Tools for Gentle Discipline: Day Number 19 of 20 Days Toward Being A More Mindful Mother

This series is almost done!  I can’t believe it, can you all? Hopefully you gained a few insights, a little inspiration, to carry you forward in your parenting. 

Today we are going to talk about a difficult topic for many of us:  the use of gentle discipline.  Children need to function in this world, with other people.  The question becomes how we gently bring them into ways that will assist them in connecting with other people, how to teach them compassion and how to be kind, and what behaviors are accepted in our society.

One of the main things that seems difficult for many parents these days is setting boundaries in a gentle manner.  It seems difficult for many parents to see their child as separate from themselves.  Your child is not you!  They have different feelings about things than you, different ways of looking at things…and it is up to you, the parent, to help guide your child.

Do you have boundaries for yourself?  If you personally do not have any boundaries, it is going to be difficult for you to teach your children to have boundaries in a gentle way.  The culmination of all of the twelve senses in Waldorf parenting and education is the Sense of Individuality, of I and Thou.  This does not fully develop until the later teen and early twenties, but the foundation of this sense is being laid with your children right now.  And this is a sense that many children need assistance with; some children are crawling on top of their parents’ heads (I have literally seen this), some children are so far away and distant.  This is an area with the explosion of sensory processing disorders in children that we are seeing more and  more difficulties with.

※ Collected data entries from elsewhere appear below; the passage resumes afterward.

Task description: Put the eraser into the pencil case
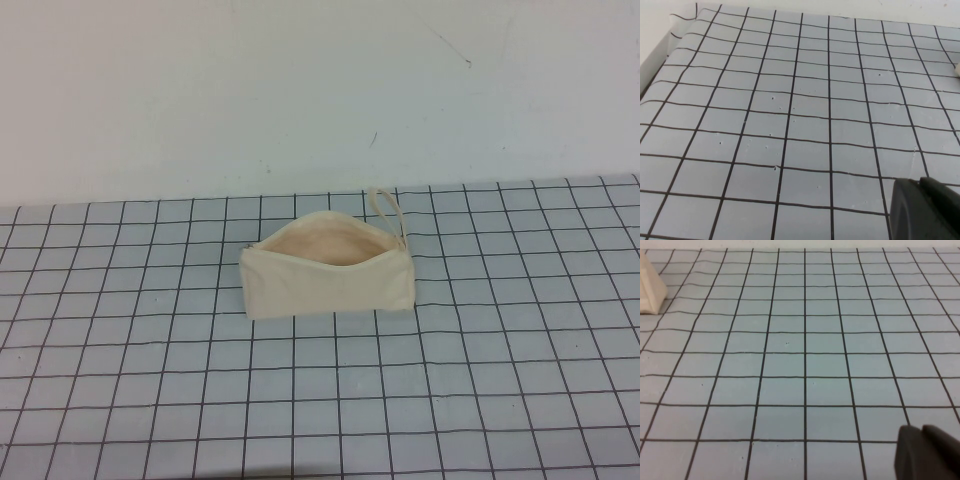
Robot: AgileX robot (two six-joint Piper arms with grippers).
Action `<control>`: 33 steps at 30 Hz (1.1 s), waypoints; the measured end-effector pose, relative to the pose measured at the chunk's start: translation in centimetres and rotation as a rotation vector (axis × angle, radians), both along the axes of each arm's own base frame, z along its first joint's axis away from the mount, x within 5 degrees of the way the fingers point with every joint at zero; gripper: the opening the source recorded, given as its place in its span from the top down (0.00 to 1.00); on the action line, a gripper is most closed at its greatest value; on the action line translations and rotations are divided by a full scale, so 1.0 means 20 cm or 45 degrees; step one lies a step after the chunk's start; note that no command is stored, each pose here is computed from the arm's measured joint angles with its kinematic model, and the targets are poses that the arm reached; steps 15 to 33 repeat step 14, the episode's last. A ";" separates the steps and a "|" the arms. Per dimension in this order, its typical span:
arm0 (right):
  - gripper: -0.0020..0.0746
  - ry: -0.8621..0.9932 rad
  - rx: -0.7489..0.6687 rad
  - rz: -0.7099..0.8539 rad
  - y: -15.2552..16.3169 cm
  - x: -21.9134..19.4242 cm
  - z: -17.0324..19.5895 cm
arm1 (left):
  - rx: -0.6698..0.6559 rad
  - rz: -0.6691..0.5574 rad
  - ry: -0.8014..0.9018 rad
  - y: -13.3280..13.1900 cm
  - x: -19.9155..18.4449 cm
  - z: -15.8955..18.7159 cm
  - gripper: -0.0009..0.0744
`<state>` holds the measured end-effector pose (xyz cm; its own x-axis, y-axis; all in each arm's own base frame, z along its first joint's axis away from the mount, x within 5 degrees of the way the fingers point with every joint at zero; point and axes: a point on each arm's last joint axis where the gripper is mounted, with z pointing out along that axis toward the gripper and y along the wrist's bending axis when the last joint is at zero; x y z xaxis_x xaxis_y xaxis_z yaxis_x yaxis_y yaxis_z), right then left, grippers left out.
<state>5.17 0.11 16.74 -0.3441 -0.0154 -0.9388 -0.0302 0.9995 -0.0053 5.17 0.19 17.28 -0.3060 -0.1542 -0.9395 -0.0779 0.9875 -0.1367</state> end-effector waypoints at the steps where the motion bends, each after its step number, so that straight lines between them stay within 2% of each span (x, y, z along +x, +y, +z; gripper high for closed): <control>1: 0.97 0.000 0.003 -0.001 0.00 0.00 0.00 | 0.000 0.000 0.000 0.00 0.00 0.00 0.99; 33: 0.97 0.000 0.005 -0.002 0.00 0.00 0.00 | 0.000 0.000 0.000 0.00 0.00 0.00 0.99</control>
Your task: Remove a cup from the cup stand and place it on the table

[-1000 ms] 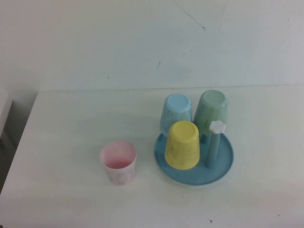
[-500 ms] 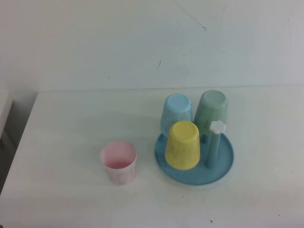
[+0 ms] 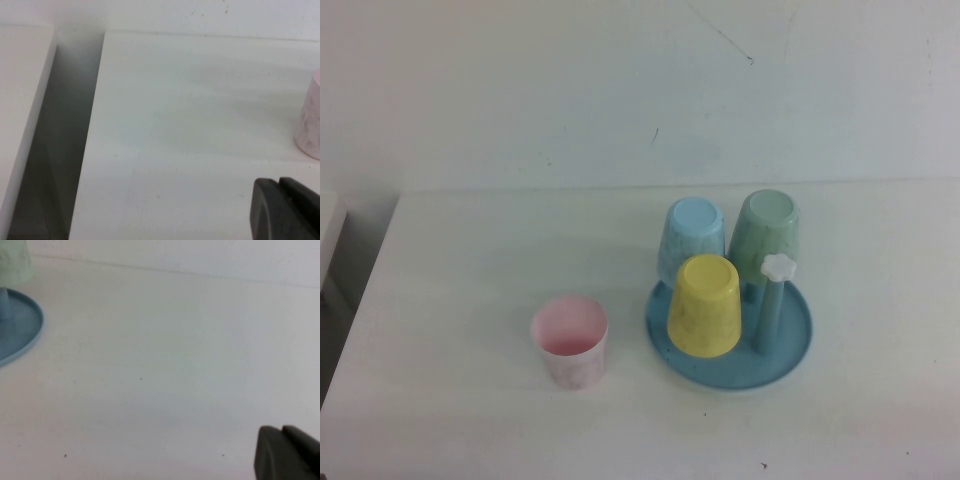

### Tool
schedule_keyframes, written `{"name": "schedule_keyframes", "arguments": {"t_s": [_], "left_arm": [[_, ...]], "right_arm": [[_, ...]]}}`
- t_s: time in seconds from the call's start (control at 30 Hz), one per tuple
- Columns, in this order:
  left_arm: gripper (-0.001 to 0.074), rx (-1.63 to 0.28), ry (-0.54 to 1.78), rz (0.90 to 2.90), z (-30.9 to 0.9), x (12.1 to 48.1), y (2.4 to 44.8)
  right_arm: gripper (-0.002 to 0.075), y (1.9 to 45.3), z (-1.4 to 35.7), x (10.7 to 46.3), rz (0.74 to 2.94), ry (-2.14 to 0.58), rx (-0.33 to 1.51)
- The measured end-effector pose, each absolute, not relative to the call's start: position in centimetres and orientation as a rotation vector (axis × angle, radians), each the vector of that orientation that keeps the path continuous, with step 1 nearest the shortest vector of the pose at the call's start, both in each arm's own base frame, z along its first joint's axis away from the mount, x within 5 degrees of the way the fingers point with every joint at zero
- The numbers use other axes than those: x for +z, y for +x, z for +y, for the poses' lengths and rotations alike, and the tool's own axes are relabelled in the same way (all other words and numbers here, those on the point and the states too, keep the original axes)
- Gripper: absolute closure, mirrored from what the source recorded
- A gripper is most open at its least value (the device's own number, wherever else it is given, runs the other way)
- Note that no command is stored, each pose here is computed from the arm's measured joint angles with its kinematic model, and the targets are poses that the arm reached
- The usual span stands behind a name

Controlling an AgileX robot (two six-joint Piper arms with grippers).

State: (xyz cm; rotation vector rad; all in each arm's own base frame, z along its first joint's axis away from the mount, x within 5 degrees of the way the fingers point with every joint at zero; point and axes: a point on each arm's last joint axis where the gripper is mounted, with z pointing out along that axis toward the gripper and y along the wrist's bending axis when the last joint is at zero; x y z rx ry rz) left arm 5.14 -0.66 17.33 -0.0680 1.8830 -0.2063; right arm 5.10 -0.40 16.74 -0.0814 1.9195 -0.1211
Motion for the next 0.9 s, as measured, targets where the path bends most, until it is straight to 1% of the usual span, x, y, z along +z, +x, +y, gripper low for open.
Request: {"name": "schedule_keyframes", "arguments": {"t_s": [0.63, 0.9], "left_arm": [[0.0737, -0.206, -0.068, 1.883, -0.66, 17.33, 5.14], [0.0737, -0.206, -0.068, 1.883, -0.66, 17.33, 5.14]], "right_arm": [[0.0726, 5.1, -0.42, 16.74, 1.919, -0.086, -0.128], [0.0726, 5.1, -0.29, 16.73, 1.916, -0.185, -0.177]]}}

If we set boundaries, how do we do it gently?  Children under the age of 7 do not need direct consciousness brought to the occasion, (although six-year-olds can do with more direct statements), but here are some other tools:

  1. Humor
  2. Rhythm
  3. Finding the need beneath the behavior (without asking your three or four year old – you really can probably figure out if they are hungry or tired)!
  4. Structuring your environment
  5. Modeling what you want your child to imitate
  6. Movement of the body
  7. Fantasy and imagination and pictorial imagery when you speak to your child
  8. “Time- in”   – see this post:  https://theparentingpassageway.com/2008/11/20/why-should-i-consider-time-in-instead/
  9. Singing and verses
  10. Doing things together
  11. Being right near your child and assisting what needs to be done
  12. Having a space to draw, throw a ball, etc. to diffuse emotion
  13. Plenty of outside time (yes, this is a disciplinary tool!)
  14. Distraction!
  15. Looking for the positive intent behind your child’s behavior
  16. Finding the good to praise
  17. Holding your child and loving them
  18. Filling up the child’s “love language” or emotional bank account before things go crazy!

I am sure many of you can think of so many things to add to this list!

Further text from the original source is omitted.